Perché, in fondo, alla fine, ciò che importa è la sintesi di tutte le nostre vite vissute, immaginate, attese, pensate, sperate; la sintesi che descrive e dà sostanza all’unica complessa vita nella quale siamo.
Ché a pensarci bene la realtà supera sempre la fantasia e se non avessimo l’idea del sogno, semplicemente, vivremmo sempre allo stesso modo, costantemente inebriati della nostra felicità o eternamente prigionieri della nostra tristezza o di quel senso di incompiutezza che, a tratti, ci rabbuia; mentre così riusciamo ogni giorno a ricordarci chi siamo, chi non saremo, chi vorremmo essere e a passare una vita intera cercando di agguantare uno dei nostri sogni preferiti. Per stringerlo forte tra le mani, per vedere che è vero, per vedere che è possibile, per vedere che effetto fa, quasi con la stessa magia di quando, da bambini, aprivamo gli occhietti serrati e trovavamo quanto per lunghe notti avevamo sognato. E non importa se poi non ci riusciamo perché è il desiderio di questo dolce assillo che ci permette di vivere sognando. Ed è proprio così che sogniamo vivendo.
Ché poi, alla lunga, come dice il saggio, non si sa mai che cosa succederà.
Come quel corridore che è ai blocchi di partenza. Lui lo sa bene che non ha nessuna possibilità di vincere. Ma è lì. E se è lì un motivo ci dev’essere. E il diritto di sognare nessuno glielo può togliere. E lui un sogno ce l’ha. È quello di correre, correre forte, correre veloce, più veloce di tutti e tutto, senza fermarsi mai.
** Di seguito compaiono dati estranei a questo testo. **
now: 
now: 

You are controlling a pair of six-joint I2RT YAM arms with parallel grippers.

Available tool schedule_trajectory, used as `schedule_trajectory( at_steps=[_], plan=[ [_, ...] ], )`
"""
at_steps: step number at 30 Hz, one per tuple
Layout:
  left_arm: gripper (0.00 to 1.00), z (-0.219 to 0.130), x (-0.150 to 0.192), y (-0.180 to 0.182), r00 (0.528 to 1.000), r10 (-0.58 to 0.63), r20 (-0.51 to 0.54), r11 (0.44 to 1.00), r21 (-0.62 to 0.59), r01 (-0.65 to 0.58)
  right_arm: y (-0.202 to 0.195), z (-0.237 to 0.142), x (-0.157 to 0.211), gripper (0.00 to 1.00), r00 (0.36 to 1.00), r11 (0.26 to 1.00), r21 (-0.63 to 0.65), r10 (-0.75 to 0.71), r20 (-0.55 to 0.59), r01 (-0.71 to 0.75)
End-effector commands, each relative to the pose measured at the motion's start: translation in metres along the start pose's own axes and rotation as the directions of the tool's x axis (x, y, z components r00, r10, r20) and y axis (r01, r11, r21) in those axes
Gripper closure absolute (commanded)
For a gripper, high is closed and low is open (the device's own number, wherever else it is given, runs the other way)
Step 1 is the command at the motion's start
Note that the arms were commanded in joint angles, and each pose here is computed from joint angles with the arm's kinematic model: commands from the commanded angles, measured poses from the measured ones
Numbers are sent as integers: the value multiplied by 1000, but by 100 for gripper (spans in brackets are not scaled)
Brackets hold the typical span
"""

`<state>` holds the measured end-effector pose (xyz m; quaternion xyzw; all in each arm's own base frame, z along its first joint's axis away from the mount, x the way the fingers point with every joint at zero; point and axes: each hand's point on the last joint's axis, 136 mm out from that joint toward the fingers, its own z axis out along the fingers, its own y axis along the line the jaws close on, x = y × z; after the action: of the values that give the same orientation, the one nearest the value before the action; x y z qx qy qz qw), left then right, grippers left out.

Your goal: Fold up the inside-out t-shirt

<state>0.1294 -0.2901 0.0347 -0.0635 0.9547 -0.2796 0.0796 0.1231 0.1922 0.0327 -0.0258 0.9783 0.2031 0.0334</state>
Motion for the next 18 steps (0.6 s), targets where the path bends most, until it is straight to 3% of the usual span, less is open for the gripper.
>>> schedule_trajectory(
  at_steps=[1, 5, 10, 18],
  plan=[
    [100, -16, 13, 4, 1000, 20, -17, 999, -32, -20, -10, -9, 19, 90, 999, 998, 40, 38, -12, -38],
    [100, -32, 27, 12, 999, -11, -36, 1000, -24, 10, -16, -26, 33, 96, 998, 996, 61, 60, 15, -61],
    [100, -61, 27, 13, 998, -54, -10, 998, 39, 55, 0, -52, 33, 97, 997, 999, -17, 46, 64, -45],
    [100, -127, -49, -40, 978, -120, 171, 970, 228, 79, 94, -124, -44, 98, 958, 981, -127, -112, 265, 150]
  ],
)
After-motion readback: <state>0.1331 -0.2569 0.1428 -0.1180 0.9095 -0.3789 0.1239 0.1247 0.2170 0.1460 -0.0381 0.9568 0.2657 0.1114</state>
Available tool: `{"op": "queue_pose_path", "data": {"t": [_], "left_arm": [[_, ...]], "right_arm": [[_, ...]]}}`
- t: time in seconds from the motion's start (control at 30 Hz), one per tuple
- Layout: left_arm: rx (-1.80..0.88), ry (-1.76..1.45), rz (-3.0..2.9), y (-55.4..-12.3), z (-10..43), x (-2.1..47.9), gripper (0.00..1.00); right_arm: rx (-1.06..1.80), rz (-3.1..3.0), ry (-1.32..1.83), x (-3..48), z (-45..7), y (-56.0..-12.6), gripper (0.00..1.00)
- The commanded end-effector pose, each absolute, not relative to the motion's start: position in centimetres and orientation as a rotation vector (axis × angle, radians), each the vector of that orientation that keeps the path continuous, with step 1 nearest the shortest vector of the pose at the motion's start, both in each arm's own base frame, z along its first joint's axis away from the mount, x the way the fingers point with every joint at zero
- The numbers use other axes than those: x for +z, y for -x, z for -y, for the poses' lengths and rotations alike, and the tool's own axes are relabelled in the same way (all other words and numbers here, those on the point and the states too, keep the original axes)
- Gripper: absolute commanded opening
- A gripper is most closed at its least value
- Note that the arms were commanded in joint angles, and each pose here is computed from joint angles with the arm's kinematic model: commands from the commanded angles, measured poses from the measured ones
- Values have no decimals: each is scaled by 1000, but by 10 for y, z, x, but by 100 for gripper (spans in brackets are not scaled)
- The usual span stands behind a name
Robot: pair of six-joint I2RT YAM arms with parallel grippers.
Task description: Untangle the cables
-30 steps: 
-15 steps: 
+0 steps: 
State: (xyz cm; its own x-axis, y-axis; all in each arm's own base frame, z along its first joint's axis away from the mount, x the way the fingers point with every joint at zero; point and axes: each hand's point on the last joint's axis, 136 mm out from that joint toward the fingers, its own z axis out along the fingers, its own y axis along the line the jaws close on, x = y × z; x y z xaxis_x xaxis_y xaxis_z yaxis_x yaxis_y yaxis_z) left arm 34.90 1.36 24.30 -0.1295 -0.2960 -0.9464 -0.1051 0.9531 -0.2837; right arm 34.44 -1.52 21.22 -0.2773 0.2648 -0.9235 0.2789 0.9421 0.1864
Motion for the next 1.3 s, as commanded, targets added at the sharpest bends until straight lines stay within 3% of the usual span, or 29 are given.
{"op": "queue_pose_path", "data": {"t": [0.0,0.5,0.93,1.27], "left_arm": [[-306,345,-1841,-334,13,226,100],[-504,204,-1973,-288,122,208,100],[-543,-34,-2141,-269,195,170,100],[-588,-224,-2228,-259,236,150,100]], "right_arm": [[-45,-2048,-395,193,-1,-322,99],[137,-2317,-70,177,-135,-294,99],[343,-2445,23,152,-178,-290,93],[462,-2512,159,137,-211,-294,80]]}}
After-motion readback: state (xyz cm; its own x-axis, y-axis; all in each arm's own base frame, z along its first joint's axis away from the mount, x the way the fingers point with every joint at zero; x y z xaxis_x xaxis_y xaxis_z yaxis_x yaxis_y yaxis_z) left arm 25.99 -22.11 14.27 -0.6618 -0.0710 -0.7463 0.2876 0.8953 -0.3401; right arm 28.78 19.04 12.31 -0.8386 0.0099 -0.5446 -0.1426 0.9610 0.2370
E quello che nessuno immaginava succede. Il corridore inarca la schiena. Ondeggia tra talloni e punte. Gli occhi chiusi e la bocca aperta, quasi a prendere tutta l’aria del mondo per riempire i polmoni di vita e di forza. Poi lo sparo, che per lui è come una miccia: lo accende. E anche il sogno del corridore si accende e prende forma metro dopo metro. Perché lui è lì e sta correndo e non si ferma più. I piedi sulla pista sembrano ruote e le braccia sembrano ali. E lui non è più un atleta su una pista rossa. Lui è una scheggia. Anzi, una Ferrari. Anzi, è un falco pellegrino. La gara non è più con gli altri concorrenti ma è con sé stesso e il suo sogno. E dopo cento metri lui corre ancora, ancora più veloce. Dietro di sé il vuoto. È solo e solo corre ancora. Corre per afferrare il suo sogno, per sentire l’emozione che si prova, per sentire quella breve ma indelebile scossa che ti corre dentro tutto il corpo non appena si agguanta il proprio sogno. E tutto intorno è una grande euforia. Il pubblico si alza in piedi e apre la bocca e si riempie la vista e il cuore della magia dell’imponderabile, e poi sgrana gli occhi e urla il suo nome e anche lui urla. Urla di gioia. Urla per sé e per quel maledettissimo sogno che ora è realtà e lui è là, è sul podio e con lui c’è anche il suo coraggio: il coraggio di non smettere mai di sognare.
E magari capita anche a te che, prima o poi, per caso o per uno scherzo del destino, per bravura o perché gli astri sono allineati e i pianeti pure, l’idea che sottende al tuo piccolo o grande sogno si realizzi.
E quella si chiama felicità. È una cosa rara ma è il sale della vita.